**EXERCISE OBJECTIVE**
Pick each line containing "curtain" out of the records.

(Extracted records)
[Start of Attachment]

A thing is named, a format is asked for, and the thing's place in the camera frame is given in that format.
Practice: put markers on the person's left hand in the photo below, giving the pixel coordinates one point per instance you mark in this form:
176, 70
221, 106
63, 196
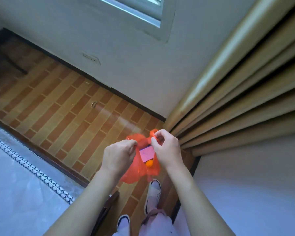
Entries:
118, 157

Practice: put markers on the person's right hand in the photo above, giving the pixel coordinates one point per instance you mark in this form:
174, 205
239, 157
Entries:
168, 149

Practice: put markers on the small white blue box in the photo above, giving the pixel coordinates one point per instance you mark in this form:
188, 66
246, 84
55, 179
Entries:
147, 153

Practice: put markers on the red plastic bag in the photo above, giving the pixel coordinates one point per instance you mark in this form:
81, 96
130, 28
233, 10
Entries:
135, 173

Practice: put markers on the small orange fruit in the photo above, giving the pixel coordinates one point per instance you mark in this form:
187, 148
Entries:
149, 163

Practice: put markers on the person's left forearm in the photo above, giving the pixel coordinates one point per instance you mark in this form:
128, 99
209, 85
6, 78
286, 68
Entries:
86, 206

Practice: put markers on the person's right forearm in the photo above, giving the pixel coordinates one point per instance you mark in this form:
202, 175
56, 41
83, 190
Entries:
196, 204

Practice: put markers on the black baseboard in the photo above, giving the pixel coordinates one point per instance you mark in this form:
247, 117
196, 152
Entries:
194, 164
76, 70

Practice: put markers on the white right slipper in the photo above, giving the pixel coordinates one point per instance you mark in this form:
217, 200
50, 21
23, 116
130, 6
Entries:
153, 194

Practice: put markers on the white slipper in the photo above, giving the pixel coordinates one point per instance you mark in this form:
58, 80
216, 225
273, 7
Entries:
153, 194
123, 222

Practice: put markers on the white left slipper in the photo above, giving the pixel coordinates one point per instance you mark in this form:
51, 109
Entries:
123, 222

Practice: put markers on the grey trousers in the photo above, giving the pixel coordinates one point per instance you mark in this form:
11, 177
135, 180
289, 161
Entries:
159, 226

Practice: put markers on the beige striped curtain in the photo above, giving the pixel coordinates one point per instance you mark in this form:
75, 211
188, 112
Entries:
248, 90

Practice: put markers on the white framed window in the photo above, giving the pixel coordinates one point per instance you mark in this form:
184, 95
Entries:
142, 14

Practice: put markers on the dark wooden chair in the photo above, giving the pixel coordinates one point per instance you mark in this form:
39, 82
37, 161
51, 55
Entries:
16, 63

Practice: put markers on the dark brown bed frame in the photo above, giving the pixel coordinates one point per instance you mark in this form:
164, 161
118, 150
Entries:
64, 167

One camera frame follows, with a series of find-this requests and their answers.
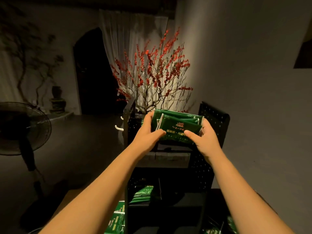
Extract person's left hand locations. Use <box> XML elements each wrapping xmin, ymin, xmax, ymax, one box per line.
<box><xmin>131</xmin><ymin>111</ymin><xmax>166</xmax><ymax>156</ymax></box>

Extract person's right hand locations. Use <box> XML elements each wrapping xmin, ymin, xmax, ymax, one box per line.
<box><xmin>184</xmin><ymin>118</ymin><xmax>222</xmax><ymax>161</ymax></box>

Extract black metal shelf rack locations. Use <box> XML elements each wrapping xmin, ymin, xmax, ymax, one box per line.
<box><xmin>122</xmin><ymin>101</ymin><xmax>231</xmax><ymax>234</ymax></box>

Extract pile of green packets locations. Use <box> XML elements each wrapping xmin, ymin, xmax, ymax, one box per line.
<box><xmin>105</xmin><ymin>185</ymin><xmax>240</xmax><ymax>234</ymax></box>

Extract person's left forearm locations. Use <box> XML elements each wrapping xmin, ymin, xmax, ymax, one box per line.
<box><xmin>40</xmin><ymin>146</ymin><xmax>147</xmax><ymax>234</ymax></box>

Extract person's right forearm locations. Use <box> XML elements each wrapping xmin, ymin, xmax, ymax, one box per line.
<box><xmin>210</xmin><ymin>153</ymin><xmax>295</xmax><ymax>234</ymax></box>

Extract red berry branches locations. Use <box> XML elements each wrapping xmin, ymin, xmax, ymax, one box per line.
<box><xmin>111</xmin><ymin>28</ymin><xmax>195</xmax><ymax>115</ymax></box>

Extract dark vase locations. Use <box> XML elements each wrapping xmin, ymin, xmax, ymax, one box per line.
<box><xmin>49</xmin><ymin>85</ymin><xmax>67</xmax><ymax>114</ymax></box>

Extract white curtain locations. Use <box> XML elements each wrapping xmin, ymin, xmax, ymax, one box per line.
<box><xmin>99</xmin><ymin>9</ymin><xmax>169</xmax><ymax>96</ymax></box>

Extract black standing fan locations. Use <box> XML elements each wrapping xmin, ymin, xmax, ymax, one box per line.
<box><xmin>0</xmin><ymin>101</ymin><xmax>53</xmax><ymax>199</ymax></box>

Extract bare branched tree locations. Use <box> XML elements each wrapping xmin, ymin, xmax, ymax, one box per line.
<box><xmin>0</xmin><ymin>17</ymin><xmax>65</xmax><ymax>106</ymax></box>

[End of Attachment]

**TASK ANSWER**
Practice: put markers on the beige striped curtain in the photo above, giving the pixel coordinates one point per instance you mark in this form:
Extract white curtain locations. Use <box> XML elements each wrapping xmin, ymin, xmax, ymax, one box per line.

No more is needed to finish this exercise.